AVAILABLE RECORDS »
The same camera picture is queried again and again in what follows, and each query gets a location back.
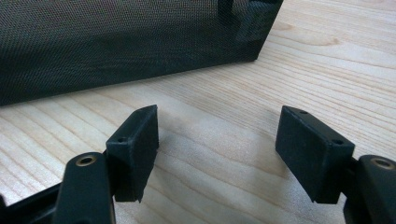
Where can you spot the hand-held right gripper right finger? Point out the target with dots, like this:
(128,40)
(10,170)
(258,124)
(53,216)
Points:
(311,155)

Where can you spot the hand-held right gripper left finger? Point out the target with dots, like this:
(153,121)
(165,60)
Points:
(134,155)

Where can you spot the black mesh organizer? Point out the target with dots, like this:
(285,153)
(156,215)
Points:
(124,43)

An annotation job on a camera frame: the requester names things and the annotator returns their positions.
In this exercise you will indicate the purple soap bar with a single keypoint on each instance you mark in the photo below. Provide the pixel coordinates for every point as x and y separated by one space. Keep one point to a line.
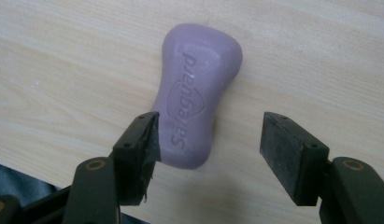
196 93

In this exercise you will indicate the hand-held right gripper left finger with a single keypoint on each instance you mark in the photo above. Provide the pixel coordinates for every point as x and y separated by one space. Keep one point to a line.
130 161

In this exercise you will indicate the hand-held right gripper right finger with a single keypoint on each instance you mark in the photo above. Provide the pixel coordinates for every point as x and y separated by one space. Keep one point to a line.
308 168

WHAT YOU SHOULD DO »
Word for word, print all of the data; skip the pictures.

ANSWER BOX »
The same camera picture is queried again and again in what follows, and each query gets a location back.
Where can you spot the hand-held right gripper right finger? Point out the target with dots, like this:
(128,40)
(10,170)
(258,124)
(53,216)
Points:
(311,155)

Where can you spot the hand-held right gripper left finger? Point out the target with dots, like this:
(153,121)
(165,60)
Points:
(134,155)

Where can you spot the black mesh organizer? Point out the target with dots, like this:
(285,153)
(156,215)
Points:
(124,43)

An annotation job on a camera frame: the requester names things and the annotator returns their positions.
In this exercise you will indicate the purple soap bar with a single keypoint on each instance you mark in the photo below. Provide the pixel coordinates for every point as x and y separated by one space. Keep one point to a line.
196 93

In this exercise you will indicate the hand-held right gripper left finger with a single keypoint on each instance you mark in the photo above. Provide the pixel coordinates for every point as x and y separated by one space. Keep one point to a line.
130 161

In this exercise you will indicate the hand-held right gripper right finger with a single keypoint on each instance you mark in the photo above. Provide the pixel coordinates for every point as x and y separated by one space. Keep one point to a line.
308 168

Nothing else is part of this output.